A user’s guide to the battle of marketing clouds

Cloud companies from Salesforce to Adobe to Oracle are gobbling up ad tech, the latest example being Oracle acquiring Moat, but it’s not always easy for agencies to tell the giants apart.

“Some are better, marginally, than others,” said Rob Griffin, chief innovation officer at ad agency Almighty. “But it comes down to a popularity contest. Who you know and who likes you and who approves of your past record is what dictates adoption and valuation.”

Here’s a guide to the clouds — what they have, what they say they do and what marketers see.

Adobe
David Lee, programmatic lead at ad agency The Richards Group, said that Adobe is the only cloud company that collectively offers targeting, data management and media buying services. These products come from companies that Adobe acquired like cross-channel targeting firm Neolane, DMP Demdex and DSP TubeMogul. Since the other clouds don’t have a buying platform, an Adobe rep emphasized that its point of difference is TubeMogul, which it acquired last year.

Among the cloud companies, Adobe has the most complete tech stack, said Martin Coady, executive director of marketing technology at VML. But it lags behind the other cloud services when it comes to customer relationship management and tracking sales, he said.

After the Moat purchase, Adobe is also behind Oracle in the third-party measurement game.

Oracle
Since 2014, Oracle acquired AddThis for its publisher-audience data, CrossWise for its cross-device data, Datalogix for its offline-purchase data firm and DMP BlueKai. An Oracle spokesperson claimed that it was the only cloud service that brought together these various data sources at scale. By purchasing Moat, Oracle will become the only cloud company that owns a measurement and verification firm.

“From a data and measurement perspective, Oracle is the clear leader,” said Jay Friedman, COO of programmatic agency Goodway Group.

Oracle recently made deals with Simulmedia and Charter to leverages its data for targeted TV ads, but Oracle is still behind Adobe in this area, which has its own proprietary TV Everywhere platform with Adobe Primetime and offers programmatic TV buying through TubeMogul, Lee said. Oracle also lacks media buying products.

Salesforce
Because Salesforce focuses on bringing leads to business-to-business clients it has “the best CRM in the market, hands-down,” said Adam Hecht, vp of monetization at ad tech firm SintecMedia. These capabilities are built upon ad tech firms like Demandware and ExactTarget that Salesforce purchased in recent years.

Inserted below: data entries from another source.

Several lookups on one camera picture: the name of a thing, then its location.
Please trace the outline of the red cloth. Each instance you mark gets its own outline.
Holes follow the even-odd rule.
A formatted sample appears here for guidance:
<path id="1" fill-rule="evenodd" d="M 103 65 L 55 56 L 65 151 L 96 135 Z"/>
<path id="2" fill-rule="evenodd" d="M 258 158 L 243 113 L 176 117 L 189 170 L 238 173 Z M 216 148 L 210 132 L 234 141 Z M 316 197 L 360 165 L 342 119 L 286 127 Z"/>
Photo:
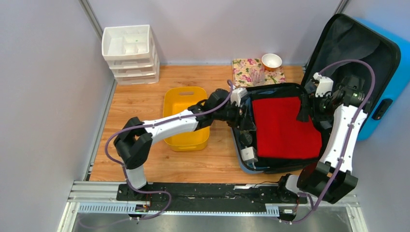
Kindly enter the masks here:
<path id="1" fill-rule="evenodd" d="M 321 133 L 310 118 L 297 120 L 300 106 L 298 97 L 252 101 L 259 157 L 307 160 L 319 156 Z"/>

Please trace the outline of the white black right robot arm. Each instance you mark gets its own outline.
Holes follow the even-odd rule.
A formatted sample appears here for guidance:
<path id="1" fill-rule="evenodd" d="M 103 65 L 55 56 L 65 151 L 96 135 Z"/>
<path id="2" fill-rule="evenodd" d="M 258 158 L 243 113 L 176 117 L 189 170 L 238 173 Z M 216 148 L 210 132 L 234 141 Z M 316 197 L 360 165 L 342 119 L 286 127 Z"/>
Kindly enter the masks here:
<path id="1" fill-rule="evenodd" d="M 306 166 L 300 175 L 282 176 L 276 188 L 276 197 L 286 203 L 297 200 L 301 193 L 309 193 L 335 204 L 350 193 L 358 183 L 352 175 L 352 153 L 367 113 L 366 94 L 359 88 L 359 79 L 348 78 L 335 91 L 334 81 L 319 73 L 313 75 L 317 83 L 315 98 L 321 100 L 319 109 L 332 109 L 333 125 L 325 151 L 318 162 Z"/>

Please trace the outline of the blue fish print suitcase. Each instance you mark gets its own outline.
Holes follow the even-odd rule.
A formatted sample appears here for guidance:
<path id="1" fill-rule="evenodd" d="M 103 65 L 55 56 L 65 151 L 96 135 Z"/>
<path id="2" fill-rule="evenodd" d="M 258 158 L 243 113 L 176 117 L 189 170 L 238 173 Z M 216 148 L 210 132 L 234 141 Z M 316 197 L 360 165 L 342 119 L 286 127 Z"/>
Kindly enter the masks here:
<path id="1" fill-rule="evenodd" d="M 317 162 L 330 145 L 331 95 L 344 87 L 363 98 L 367 113 L 358 140 L 367 139 L 410 81 L 410 44 L 359 18 L 336 14 L 326 23 L 302 82 L 248 87 L 245 109 L 256 131 L 233 129 L 241 169 L 249 174 L 292 172 Z M 255 148 L 255 157 L 241 150 Z"/>

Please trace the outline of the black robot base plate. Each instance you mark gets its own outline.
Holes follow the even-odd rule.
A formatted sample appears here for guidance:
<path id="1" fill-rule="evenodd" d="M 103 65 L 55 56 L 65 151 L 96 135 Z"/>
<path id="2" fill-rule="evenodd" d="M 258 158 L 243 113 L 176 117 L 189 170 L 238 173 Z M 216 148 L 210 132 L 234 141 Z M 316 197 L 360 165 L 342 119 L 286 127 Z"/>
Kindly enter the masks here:
<path id="1" fill-rule="evenodd" d="M 167 211 L 182 212 L 233 212 L 262 213 L 266 204 L 307 203 L 306 198 L 279 194 L 278 185 L 259 184 L 204 184 L 204 183 L 148 183 L 141 191 L 133 191 L 127 184 L 120 184 L 116 200 L 147 203 L 151 212 L 166 207 Z"/>

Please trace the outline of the yellow plastic basket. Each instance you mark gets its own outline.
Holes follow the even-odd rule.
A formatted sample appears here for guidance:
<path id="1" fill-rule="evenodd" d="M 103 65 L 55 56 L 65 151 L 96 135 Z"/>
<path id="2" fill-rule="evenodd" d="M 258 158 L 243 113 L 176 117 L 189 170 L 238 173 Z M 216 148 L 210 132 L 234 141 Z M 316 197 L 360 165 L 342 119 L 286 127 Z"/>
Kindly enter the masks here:
<path id="1" fill-rule="evenodd" d="M 176 87 L 164 95 L 163 117 L 172 116 L 186 110 L 201 100 L 207 99 L 206 91 L 201 87 Z M 197 151 L 206 148 L 210 136 L 210 128 L 195 132 L 178 134 L 164 141 L 173 151 Z"/>

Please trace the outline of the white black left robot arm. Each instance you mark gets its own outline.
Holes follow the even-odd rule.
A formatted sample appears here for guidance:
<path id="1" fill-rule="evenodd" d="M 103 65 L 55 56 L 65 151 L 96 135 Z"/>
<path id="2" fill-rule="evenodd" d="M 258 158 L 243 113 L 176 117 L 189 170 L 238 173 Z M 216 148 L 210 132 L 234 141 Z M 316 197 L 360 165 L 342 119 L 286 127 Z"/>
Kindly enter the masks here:
<path id="1" fill-rule="evenodd" d="M 180 113 L 157 120 L 129 119 L 115 134 L 113 144 L 121 158 L 120 164 L 130 186 L 129 194 L 137 201 L 148 193 L 143 165 L 151 146 L 160 140 L 186 132 L 207 128 L 215 121 L 224 121 L 233 129 L 255 131 L 256 125 L 245 105 L 247 90 L 215 90 L 208 99 L 201 100 Z"/>

Krux, the data-management platform Salesforce acquired last year, also stands out because it has first-party data on email logins that helps advertisers match users across devices, Lee said. A Salesforce spokesperson also highlighted the company’s targeted email products.

What Salesforce lacks are media buying and third-party verification products.

Why does this matter?
A lot of ad tech is derivative, and companies with generic products risk cratering if they don’t get purchased. And many of the splashiest purchases are by cloud companies.

Undertone co-founder Eric Franchi tracks ad tech M&A, and his data shows that since 2013, Adobe, Salesforce and Oracle purchased nine ad tech firms (TubeMogul, Krux, Demandware, ExactTarget, Moat, CrossWire, AddThis, Datalogix, Bluekai) while more “traditional” buyers of ad tech — Microsoft, Google and Yahoo — had acquired just four ad tech companies.

Cloud company reps were hesitant to label other cloud companies as competitors. But as big purchasers of ad tech, there’s competition whenever a sexy independent ad tech firm courts buyers. And that competition is unlikely to dissipate anytime soon as advertisers seek more standardization and fewer middlemen in ad tech.

While the cloud companies have been aggressively expanding, “none of them have completed the stack,” said Dan Larden, partnerships director at programmatic agency Infectious Media.